Это отличная мысль — спать на сене. Все наши служанки делали так, если матушка не загоняла их спать в ее или в мою комнату. Зимой, конечно, было так холодно, что мы все спали на одной кровати — я, младшие сестры и матушка. Так было теплее, а служанка поддерживала огонь в жаровне.
Говорят, что в королевском дворце зимой горит огонь в огромной печи. Я даже дворца не увидела толком… И столица оказалась вонючей, как выгребная яма. Одна из наших лошадей сломала ногу, застряв копытом в выбоине прямо на столичной улице. На телегу, на которой везли мои вещи, кто-то выплеснул из окна содержимое ночного горшка. Благодарение богам, что во дворце меня с этими вещами все равно высмеяли, ибо рыцарь — аскет, и его достояние — честь, верность и то, что он может нести с собой. И телега уехала обратно.
А замок Форстрок стоит, как и положено старой неприступной крепости, овеянной славой, на невысокой горе, и извилистые каменистые тропки сбегают вниз, и когда льют дожди, то быстрые ручьи несутся по камешкам, перемешивая их и словно что-то шепча. И река, у которой никогда не было никакого названия, становится по весне такой бурной и мутной, что с самого детства мне твердили — не подходи. Далеко-далеко, что едва видно глазу, за полями и Долгим лесом, куда тоже мне строго-настрого было запрещено ходить, поднимаются Черные горы, где гномы добывают драгоценные камни.
Я, может быть, замок Форстрок уже никогда в своей жизни не увижу.
Мы вот уже четыре дня едем по бесконечной дороге, унылой и некрасивой, и останавливаемся на ночлег в тавернах, отмеченных королевским гербом, что значит — их владельцы принесли королю клятву хранить и защищать, и ее королевскому высочеству ничто не грозит. Главное, чтобы ее королевское высочество ночевала в комнате, на стене которой снаружи и красуется герб. И это только начало. Скоро таверны с гербом закончатся, и нам придется не смыкать глаз.

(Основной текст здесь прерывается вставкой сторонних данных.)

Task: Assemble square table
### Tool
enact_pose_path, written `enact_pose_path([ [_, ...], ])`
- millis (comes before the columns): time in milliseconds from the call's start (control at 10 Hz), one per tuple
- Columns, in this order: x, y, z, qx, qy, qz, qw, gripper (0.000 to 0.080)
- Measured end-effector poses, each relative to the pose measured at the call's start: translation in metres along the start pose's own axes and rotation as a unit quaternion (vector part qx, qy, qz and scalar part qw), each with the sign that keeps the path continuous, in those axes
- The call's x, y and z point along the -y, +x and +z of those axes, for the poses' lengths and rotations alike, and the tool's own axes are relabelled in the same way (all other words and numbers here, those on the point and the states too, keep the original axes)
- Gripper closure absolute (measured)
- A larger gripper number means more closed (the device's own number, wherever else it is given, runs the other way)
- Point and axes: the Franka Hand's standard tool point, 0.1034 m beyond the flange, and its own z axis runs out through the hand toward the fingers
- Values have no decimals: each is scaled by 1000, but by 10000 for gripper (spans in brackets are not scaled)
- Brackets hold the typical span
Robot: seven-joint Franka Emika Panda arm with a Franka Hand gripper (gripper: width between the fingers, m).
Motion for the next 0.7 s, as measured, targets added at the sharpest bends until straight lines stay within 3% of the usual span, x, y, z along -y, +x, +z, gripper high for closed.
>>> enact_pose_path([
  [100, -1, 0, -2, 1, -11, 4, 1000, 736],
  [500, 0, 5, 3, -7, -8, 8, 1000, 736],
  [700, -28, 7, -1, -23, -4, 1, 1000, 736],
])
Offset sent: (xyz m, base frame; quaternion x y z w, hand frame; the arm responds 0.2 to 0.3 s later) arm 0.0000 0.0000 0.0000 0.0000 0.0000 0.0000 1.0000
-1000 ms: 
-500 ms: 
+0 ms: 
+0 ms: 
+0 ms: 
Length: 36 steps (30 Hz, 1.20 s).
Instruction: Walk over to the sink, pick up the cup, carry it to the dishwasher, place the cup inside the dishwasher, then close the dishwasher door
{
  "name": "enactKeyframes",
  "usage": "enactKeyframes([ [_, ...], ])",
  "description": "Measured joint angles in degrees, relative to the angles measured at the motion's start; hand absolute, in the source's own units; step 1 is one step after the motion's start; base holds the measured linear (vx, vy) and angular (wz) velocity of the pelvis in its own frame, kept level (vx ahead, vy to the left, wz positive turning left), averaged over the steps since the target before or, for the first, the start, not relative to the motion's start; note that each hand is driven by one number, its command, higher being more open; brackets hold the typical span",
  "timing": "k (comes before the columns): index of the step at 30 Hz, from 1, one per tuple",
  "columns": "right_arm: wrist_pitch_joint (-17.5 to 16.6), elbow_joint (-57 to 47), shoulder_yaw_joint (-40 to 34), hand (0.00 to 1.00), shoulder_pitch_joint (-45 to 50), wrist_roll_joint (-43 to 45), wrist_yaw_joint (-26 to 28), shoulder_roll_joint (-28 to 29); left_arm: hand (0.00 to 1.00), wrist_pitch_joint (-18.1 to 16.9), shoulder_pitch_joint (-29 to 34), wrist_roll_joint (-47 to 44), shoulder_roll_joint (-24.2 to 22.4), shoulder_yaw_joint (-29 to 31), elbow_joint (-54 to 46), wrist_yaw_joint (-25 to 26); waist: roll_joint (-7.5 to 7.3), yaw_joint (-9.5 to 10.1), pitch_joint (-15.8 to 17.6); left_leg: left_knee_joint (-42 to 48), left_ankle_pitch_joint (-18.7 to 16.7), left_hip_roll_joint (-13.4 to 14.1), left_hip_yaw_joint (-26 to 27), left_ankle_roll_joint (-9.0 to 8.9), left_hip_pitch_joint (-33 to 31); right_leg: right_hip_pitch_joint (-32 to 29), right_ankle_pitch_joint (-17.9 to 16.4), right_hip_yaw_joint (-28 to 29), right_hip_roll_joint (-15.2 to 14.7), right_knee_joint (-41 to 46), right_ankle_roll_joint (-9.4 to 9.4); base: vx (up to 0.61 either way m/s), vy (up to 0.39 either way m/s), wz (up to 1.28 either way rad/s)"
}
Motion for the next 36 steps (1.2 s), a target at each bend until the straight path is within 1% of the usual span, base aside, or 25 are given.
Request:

Я слышала, как Моти жаловался кому-то. Он же гном! Он может вообще не спать. Он просто зануда.
Лошади безразлично жевали сено и прядали ушами. Я побродила по конюшне, нашла наконец огромный стог в углу и завалилась на него.
Было мягко, тепло и уютно. Все лучше, чем ворочаться на сундуках. Я за эти три дня похудела так, что с меня начинают сваливаться эти отвратительные, грубые кожаные брюки, а что будет через месяц? Я стану тощая, как крестьянская девка, и никто, совсем никто, даже самый старый старик, не захочет взять меня в жены!
Я зашмыгала носом. Одиночество — самое подходящее, чтоб всласть нарыдаться и оплакать свою загубленную жизнь.
Но почему-то я не стала рыдать, а уснула. Будто накрыли меня покрывалом, и все пропало, и проснулась я от того, что кто-то больно схватил меня за лицо так, что я не могла ни вздохнуть, ни крикнуть.
Я открыла глаза, уверенная, что это противный Моти с россыпью драгоценных камней в бороде, но на меня смотрел злобным взглядом совершенно незнакомый мне человек. Хотя тоже бородатый.
— Тут какой-то пащенок, — хрипло зашептал он, глядя на меня, и изо рта у него невыносимо воняло, — я с ним разберусь. Выводи вон ту лошадь, Заноза! Вон ту, белую!
Белая лошадь — это лошадь ее высочества! Но мне в этот момент больше хотелось дышать, чем сопротивляться конокрадам. Я дернулась, замычала, и это было моей ошибкой.
Потому что державший меня мужик выхватил из-за пояса нож и вонзил мне в грудь.